*Assignment*
Repeat, exactly and in full, the lines of the listing below, but without any pictures.
===== Information provided
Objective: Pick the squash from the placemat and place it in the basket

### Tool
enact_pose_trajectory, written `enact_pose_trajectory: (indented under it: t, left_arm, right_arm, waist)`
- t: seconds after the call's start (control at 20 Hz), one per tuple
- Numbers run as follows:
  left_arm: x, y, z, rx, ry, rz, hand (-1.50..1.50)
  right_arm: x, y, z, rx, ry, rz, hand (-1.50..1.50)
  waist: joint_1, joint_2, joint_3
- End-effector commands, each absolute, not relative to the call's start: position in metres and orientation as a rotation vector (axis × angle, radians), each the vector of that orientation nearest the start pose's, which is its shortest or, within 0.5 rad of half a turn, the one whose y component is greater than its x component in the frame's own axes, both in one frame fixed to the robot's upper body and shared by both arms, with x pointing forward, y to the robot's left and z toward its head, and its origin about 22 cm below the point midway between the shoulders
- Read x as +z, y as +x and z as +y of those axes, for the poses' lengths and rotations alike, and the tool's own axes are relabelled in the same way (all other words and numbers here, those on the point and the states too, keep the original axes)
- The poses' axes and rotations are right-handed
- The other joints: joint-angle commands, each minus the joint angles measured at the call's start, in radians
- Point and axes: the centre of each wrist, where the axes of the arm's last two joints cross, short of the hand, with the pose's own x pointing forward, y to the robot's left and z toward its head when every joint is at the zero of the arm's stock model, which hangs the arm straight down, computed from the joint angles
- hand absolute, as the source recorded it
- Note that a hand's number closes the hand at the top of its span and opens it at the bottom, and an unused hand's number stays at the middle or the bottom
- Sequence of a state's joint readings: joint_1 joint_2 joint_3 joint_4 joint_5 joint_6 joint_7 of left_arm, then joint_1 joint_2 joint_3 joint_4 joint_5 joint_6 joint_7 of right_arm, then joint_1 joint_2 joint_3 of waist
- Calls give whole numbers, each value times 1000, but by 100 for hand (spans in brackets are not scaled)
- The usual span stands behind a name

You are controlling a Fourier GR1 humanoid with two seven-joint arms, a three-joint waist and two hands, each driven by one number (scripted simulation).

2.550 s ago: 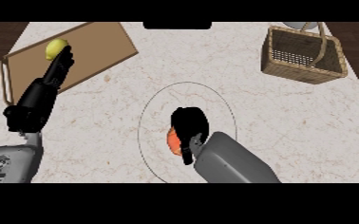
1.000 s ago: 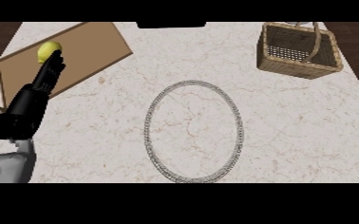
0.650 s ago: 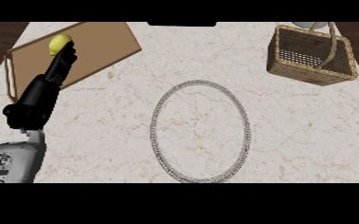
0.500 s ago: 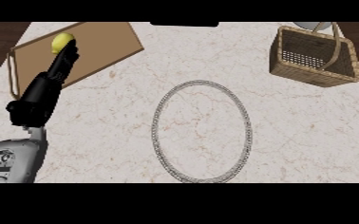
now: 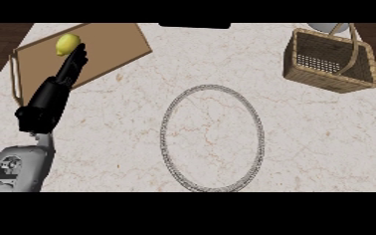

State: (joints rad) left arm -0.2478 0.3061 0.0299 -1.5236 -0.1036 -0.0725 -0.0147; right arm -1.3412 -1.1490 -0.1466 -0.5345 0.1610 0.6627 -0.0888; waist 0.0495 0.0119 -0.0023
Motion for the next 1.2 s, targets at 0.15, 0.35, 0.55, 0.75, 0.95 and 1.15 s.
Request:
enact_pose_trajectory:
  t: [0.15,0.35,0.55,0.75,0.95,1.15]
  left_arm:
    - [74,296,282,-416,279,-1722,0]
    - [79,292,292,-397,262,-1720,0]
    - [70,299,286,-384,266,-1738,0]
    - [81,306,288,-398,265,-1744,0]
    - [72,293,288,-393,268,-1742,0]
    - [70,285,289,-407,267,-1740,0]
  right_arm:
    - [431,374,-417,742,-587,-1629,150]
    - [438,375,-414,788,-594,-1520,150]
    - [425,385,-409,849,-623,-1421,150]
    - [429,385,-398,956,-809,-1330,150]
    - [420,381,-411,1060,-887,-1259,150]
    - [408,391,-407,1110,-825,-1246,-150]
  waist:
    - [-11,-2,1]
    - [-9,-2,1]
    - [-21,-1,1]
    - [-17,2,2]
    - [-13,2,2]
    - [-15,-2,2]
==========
*Output for this exercise*
Objective: Pick the squash from the placemat and place it in the basket

### Tool
enact_pose_trajectory, written `enact_pose_trajectory: (indented under it: t, left_arm, right_arm, waist)`
- t: seconds after the call's start (control at 20 Hz), one per tuple
- Numbers run as follows:
  left_arm: x, y, z, rx, ry, rz, hand (-1.50..1.50)
  right_arm: x, y, z, rx, ry, rz, hand (-1.50..1.50)
  waist: joint_1, joint_2, joint_3
- End-effector commands, each absolute, not relative to the call's start: position in metres and orientation as a rotation vector (axis × angle, radians), each the vector of that orientation nearest the start pose's, which is its shortest or, within 0.5 rad of half a turn, the one whose y component is greater than its x component in the frame's own axes, both in one frame fixed to the robot's upper body and shared by both arms, with x pointing forward, y to the robot's left and z toward its head, and its origin about 22 cm below the point midway between the shoulders
- Read x as +z, y as +x and z as +y of those axes, for the poses' lengths and rotations alike, and the tool's own axes are relabelled in the same way (all other words and numbers here, those on the point and the states too, keep the original axes)
- The poses' axes and rotations are right-handed
- The other joints: joint-angle commands, each minus the joint angles measured at the call's start, in radians
- Point and axes: the centre of each wrist, where the axes of the arm's last two joints cross, short of the hand, with the pose's own x pointing forward, y to the robot's left and z toward its head when every joint is at the zero of the arm's stock model, which hangs the arm straight down, computed from the joint angles
- hand absolute, as the source recorded it
- Note that a hand's number closes the hand at the top of its span and opens it at the bottom, and an unused hand's number stays at the middle or the bottom
- Sequence of a state's joint readings: joint_1 joint_2 joint_3 joint_4 joint_5 joint_6 joint_7 of left_arm, then joint_1 joint_2 joint_3 joint_4 joint_5 joint_6 joint_7 of right_arm, then joint_1 joint_2 joint_3 of waist
- Calls give whole numbers, each value times 1000, but by 100 for hand (spans in brackets are not scaled)
- The usual span stands behind a name

You are controlling a Fourier GR1 humanoid with two seven-joint arms, a three-joint waist and two hands, each driven by one number (scripted simulation).

2.550 s ago: 
1.000 s ago: 
0.650 s ago: 
0.500 s ago: 
now: 

State: (joints rad) left arm -0.2478 0.3061 0.0299 -1.5236 -0.1036 -0.0725 -0.0147; right arm -1.3412 -1.1490 -0.1466 -0.5345 0.1610 0.6627 -0.0888; waist 0.0495 0.0119 -0.0023
Motion for the next 1.2 s, targets at 0.15, 0.35, 0.55, 0.75, 0.95 and 1.15 s.
Request:
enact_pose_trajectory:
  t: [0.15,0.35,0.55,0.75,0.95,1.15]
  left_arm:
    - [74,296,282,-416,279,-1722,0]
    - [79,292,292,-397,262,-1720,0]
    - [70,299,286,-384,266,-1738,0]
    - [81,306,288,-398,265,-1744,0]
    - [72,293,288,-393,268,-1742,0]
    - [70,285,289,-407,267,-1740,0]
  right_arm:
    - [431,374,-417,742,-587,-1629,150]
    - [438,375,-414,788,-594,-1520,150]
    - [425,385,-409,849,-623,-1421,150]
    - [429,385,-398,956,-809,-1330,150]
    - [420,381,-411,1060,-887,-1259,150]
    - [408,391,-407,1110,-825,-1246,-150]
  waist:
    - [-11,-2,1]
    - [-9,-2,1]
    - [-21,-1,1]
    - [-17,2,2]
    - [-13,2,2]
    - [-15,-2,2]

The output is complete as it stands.